### DATA EXTRACT ###

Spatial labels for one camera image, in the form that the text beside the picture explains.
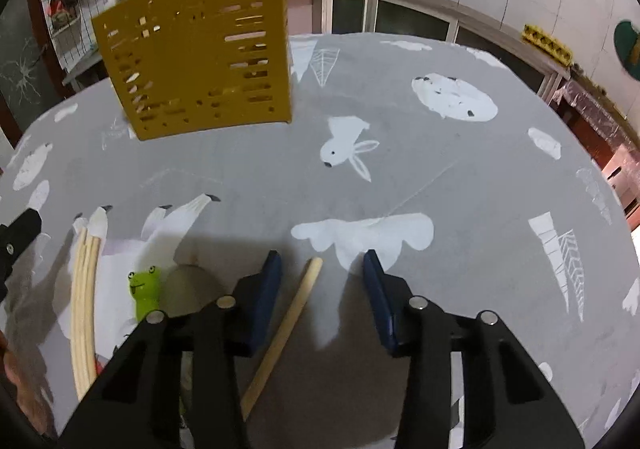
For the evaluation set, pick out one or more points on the green round wall board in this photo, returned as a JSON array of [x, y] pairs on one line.
[[627, 49]]

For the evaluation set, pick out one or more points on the yellow egg carton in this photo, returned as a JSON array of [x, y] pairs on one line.
[[545, 43]]

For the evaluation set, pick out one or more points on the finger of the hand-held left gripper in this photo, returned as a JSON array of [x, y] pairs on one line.
[[20, 234]]

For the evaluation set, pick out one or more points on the plastic covered side table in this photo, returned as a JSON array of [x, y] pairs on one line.
[[595, 114]]

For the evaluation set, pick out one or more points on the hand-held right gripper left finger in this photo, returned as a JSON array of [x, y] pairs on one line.
[[267, 289]]

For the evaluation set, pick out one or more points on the green frog spoon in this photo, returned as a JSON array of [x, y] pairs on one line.
[[146, 291]]

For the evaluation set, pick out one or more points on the person's left hand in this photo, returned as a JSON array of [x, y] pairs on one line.
[[22, 389]]

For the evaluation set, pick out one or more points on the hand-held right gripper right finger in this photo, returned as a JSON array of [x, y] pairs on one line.
[[380, 299]]

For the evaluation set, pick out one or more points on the brown glass door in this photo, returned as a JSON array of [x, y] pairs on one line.
[[30, 59]]

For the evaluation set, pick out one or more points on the white kitchen cabinets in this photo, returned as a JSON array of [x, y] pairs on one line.
[[415, 21]]

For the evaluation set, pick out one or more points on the yellow slotted utensil holder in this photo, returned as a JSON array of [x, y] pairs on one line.
[[200, 54]]

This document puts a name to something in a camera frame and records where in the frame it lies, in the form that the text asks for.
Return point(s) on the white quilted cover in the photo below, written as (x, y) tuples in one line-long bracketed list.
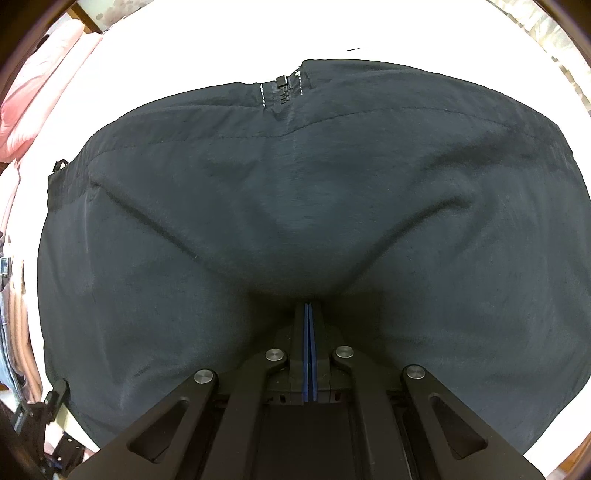
[(565, 60)]

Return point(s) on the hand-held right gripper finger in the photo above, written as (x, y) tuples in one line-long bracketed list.
[(305, 355), (312, 355)]

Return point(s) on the green and black hooded jacket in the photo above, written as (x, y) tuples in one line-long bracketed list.
[(295, 194)]

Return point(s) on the pink folded duvet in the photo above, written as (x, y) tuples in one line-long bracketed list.
[(41, 92)]

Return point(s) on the stack of folded clothes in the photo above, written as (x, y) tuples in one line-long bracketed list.
[(18, 332)]

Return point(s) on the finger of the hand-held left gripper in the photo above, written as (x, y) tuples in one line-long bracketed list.
[(56, 398)]

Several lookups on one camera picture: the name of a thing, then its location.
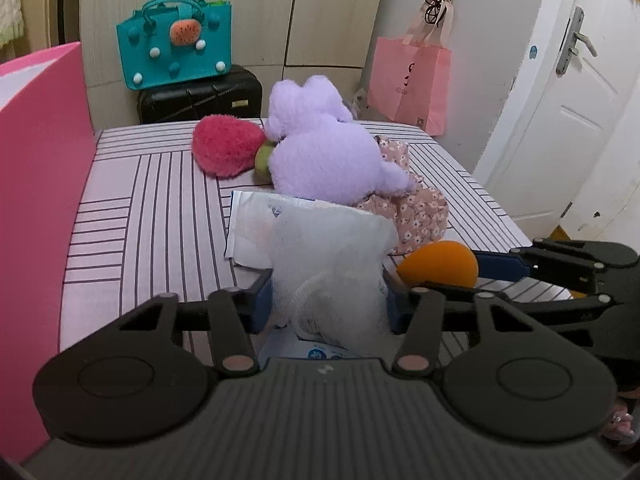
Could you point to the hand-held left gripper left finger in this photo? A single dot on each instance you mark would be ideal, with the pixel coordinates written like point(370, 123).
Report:
point(260, 305)

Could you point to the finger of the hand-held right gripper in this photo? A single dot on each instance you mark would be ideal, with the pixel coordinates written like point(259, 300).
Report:
point(550, 304)
point(500, 265)

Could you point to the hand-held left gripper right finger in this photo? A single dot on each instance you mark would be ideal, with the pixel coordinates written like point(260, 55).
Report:
point(395, 310)

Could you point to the orange plush ball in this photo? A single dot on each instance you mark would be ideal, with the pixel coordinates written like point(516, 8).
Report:
point(440, 265)

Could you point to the white mesh bag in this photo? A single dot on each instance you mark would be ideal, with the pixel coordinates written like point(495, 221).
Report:
point(325, 260)

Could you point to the purple plush toy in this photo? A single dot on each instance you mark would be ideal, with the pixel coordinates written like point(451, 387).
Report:
point(325, 155)

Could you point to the white wipes packet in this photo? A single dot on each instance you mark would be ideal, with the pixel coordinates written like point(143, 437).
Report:
point(247, 230)

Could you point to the person's patterned clothing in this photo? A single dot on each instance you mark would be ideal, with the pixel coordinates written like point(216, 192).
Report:
point(620, 420)

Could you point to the pink floral cloth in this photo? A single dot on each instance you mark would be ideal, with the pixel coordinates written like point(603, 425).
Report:
point(417, 215)

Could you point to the white door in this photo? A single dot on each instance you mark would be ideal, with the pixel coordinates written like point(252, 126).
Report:
point(560, 140)

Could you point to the green plush ball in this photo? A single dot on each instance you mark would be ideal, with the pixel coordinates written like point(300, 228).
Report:
point(262, 160)

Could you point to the red heart plush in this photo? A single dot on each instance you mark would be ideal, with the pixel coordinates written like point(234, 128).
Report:
point(225, 145)

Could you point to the pink paper bag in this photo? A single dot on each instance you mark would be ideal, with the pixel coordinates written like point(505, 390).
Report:
point(410, 80)

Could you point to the black suitcase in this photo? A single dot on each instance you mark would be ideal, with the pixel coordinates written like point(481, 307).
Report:
point(200, 100)

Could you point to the pink box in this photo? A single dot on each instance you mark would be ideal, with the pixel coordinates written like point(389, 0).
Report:
point(35, 200)

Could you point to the teal felt tote bag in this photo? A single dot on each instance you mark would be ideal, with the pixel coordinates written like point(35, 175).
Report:
point(175, 55)

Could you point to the beige wardrobe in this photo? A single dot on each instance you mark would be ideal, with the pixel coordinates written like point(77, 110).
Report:
point(310, 10)

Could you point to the cream knit cloth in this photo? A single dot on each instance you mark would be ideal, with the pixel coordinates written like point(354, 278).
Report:
point(9, 0)

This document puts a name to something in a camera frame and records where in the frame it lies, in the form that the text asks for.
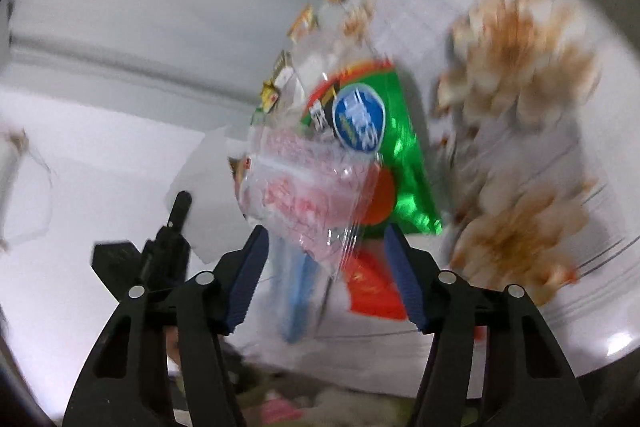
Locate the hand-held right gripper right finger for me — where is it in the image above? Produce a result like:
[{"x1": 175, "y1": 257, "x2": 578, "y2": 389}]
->
[{"x1": 382, "y1": 223, "x2": 591, "y2": 427}]

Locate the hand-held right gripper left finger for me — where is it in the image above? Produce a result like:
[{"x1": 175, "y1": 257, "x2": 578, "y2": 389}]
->
[{"x1": 62, "y1": 224, "x2": 271, "y2": 427}]

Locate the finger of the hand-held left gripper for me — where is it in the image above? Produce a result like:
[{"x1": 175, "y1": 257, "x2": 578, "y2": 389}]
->
[{"x1": 167, "y1": 191, "x2": 194, "y2": 233}]

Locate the red orange snack packet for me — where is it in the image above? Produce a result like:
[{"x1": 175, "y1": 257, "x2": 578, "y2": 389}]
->
[{"x1": 344, "y1": 251, "x2": 412, "y2": 323}]

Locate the blue narrow object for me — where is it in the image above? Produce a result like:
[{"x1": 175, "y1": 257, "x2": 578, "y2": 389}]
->
[{"x1": 281, "y1": 241, "x2": 322, "y2": 344}]

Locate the clear red printed plastic bag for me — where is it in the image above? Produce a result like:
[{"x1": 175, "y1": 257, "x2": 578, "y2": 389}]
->
[{"x1": 237, "y1": 107, "x2": 388, "y2": 288}]

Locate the green foil snack packet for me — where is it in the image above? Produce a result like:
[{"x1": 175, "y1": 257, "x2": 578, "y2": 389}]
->
[{"x1": 300, "y1": 59, "x2": 444, "y2": 236}]

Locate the small yellow snack packet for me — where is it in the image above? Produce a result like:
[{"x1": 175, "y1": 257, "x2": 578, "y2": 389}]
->
[{"x1": 258, "y1": 78, "x2": 282, "y2": 114}]

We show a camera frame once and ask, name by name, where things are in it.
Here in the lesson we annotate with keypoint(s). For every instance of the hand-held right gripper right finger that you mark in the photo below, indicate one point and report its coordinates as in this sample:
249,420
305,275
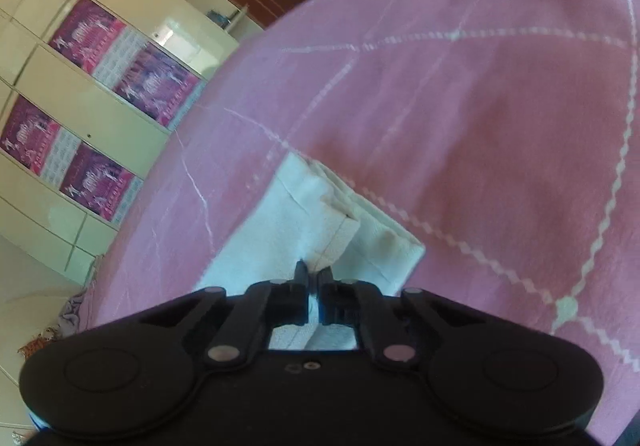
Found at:
329,302

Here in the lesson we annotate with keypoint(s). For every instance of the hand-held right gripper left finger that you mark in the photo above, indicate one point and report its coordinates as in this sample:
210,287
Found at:
300,302

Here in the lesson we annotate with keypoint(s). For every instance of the white pants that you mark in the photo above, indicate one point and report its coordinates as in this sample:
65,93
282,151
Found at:
305,216

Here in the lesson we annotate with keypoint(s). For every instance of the pink checked bedsheet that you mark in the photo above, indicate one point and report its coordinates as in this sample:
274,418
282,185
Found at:
450,126

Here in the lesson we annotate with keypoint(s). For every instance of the lavender cloth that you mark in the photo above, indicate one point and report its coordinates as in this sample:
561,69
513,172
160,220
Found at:
72,311

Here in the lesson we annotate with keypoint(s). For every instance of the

###

INSTRUCTIONS TO FOLLOW: From the listing above, copy out each line where the word "picture" appears.

WORKED SOLUTION:
Spatial labels for one camera image, in the form that the text beside the picture explains.
Several lookups on one camera picture: the name of a thing, then its location.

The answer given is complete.